Work item
Return exactly and only these lines: the first of the listing through the one containing "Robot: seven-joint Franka".

Given data
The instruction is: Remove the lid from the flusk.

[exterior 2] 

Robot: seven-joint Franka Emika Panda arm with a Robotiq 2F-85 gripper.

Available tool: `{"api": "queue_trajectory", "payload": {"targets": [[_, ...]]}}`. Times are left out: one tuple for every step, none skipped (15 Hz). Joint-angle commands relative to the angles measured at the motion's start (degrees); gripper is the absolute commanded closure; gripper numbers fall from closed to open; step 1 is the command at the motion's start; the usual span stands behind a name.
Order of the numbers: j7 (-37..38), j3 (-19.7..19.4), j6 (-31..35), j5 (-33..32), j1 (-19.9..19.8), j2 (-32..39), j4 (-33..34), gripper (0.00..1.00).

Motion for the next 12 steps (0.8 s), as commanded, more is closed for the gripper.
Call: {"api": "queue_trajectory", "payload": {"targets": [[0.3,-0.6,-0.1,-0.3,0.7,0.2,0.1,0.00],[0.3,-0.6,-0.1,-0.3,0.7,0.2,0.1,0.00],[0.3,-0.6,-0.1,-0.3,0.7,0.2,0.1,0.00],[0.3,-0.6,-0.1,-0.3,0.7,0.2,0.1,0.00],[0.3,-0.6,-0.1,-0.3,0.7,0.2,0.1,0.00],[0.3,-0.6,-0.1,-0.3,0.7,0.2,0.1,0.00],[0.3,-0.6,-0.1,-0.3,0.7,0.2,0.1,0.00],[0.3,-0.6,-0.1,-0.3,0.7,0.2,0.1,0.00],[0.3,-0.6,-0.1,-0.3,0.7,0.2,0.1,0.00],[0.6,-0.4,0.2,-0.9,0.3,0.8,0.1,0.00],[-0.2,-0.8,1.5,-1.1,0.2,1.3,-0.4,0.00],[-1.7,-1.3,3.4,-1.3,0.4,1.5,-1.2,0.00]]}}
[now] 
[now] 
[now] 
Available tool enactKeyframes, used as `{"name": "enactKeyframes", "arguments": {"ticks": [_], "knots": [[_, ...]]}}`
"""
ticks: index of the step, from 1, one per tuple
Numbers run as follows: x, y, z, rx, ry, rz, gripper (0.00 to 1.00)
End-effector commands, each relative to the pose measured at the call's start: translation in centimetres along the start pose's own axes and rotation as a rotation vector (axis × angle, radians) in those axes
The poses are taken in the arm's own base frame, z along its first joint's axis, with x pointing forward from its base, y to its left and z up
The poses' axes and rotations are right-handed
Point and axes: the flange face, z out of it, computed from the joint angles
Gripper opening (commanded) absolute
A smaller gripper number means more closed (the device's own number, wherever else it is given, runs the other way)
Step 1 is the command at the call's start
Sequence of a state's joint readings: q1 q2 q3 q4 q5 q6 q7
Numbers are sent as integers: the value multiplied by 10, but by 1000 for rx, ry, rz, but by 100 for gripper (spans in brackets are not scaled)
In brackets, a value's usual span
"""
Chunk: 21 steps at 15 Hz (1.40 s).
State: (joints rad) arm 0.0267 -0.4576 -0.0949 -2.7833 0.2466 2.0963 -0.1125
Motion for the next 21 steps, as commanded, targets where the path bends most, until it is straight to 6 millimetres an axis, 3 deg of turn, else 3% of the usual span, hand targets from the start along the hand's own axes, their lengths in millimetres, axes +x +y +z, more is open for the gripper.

Solution
The instruction is: Remove the lid from the flusk.

[exterior 2] 

Robot: seven-joint Franka Emika Panda arm with a Robotiq 2F-85 gripper.

The answer given is complete.